Unread postby Outcast_Searcher » Wed 01 May 2019, 00:46:13

eclipse wrote:Probably all true, and as a New Urbanist I don't really like cars that much anyway. But can you imagine how fast the shift to electric trucking could be (even with current limitations) if oil prices start to rise, permanently? Even if there was a half hour fast-charge every 500 miles. Even if there's a third reduction in freight capacity. This is national infrastructure - even national security! Who knows? Maybe some company would smash together a hydrogen burning truck and manufacture hydrogen at their warehouses, after all all you need is electricity and water.

I guess the main point I'm making is that it's almost viable today, and the technical reality is not anything like this strange gal's vibe.
http://energyskeptic.com/category/books ... p-running/

The collapse sites' strong point has never been focusing on reality or data points which contradict their "religion", IMO. "Strange", re their views and predictions, is pretty much par for the course.

First, no question that if oil prices rose a lot and stayed a lot higher that the economics on a lot of things would change -- and could produce massive change rapidly, given the incentives that would cause. if that had occurred a decade ago, HEV's would be fairly popular already, for example.

That's why so many people who recognize the dangers of AGW would welcome significant CO2 taxes, to bring that about, and incent far less fossil fuel burning. Not that this idea ever gets traction, even with switching income taxes to CO2 taxes, meaning total taxes wouldn't have to rise.

There's no reason hydrogen couldn't be produced lots of places. You're right -- just electricity and water can do it. However, to do it at scale takes a lot of power and that isn't cheap. It comes back to economics. Until fuel cells are CHEAP, the incentive to create a widely available and convenient public hydrogen supply doesn't exist. Until that happens, fuel cells are a non-starter (outside parts of CA where govt. provides more incentives than elsewhere in the US) since without convenient hydrogen, no economic fill-ups, and game over.

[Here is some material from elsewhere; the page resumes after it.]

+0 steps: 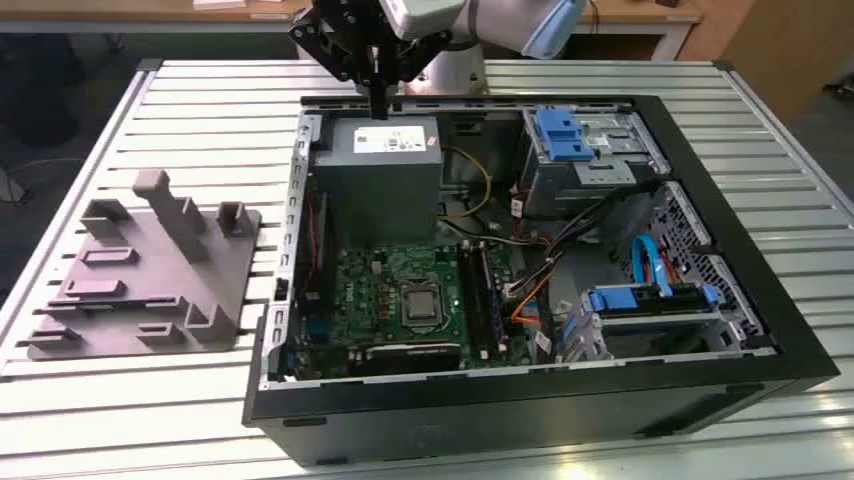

One thing though -- if the electricity to crack the water to produce the hydrogen isn't green (solar, wind, etc), i.e. if it's done with natural gas, then that's not any better than charging BEV's with electricity produced from natural gas (or worse, coal).

...

To me, as you say, this is all technically viable now. The remaining big item is for the tech. to get good enough to make things like fuel cells and BEV's truly as good or better than ICE's or HEV's in terms of economics. I think it's just a matter of time. There will be a transition period, even when the economics is clearly favoring green tech, since ICE's don't suddenly become worthless (despite bizarre Musk claims), though their resale value could diminish significantly.

But I think it's really exciting that now, instead of just greatly reducing economic activity, we can respond to long term "high" oil prices with using smarter, greener tech.

Of course, the doomers will object that since it's not all economic today, it "can't happen", it "won't work", etc. No one rational ever claimed a major transition like changing the bulk of the global vehicle fleet could happen over night. Huge physical and economic constraints must be dealt with to mostly transition such a huge fleet of vehicles.
Given the track record of the perma-doomer blogs, I wouldn't bet a fast crash doomer's money on their predictions.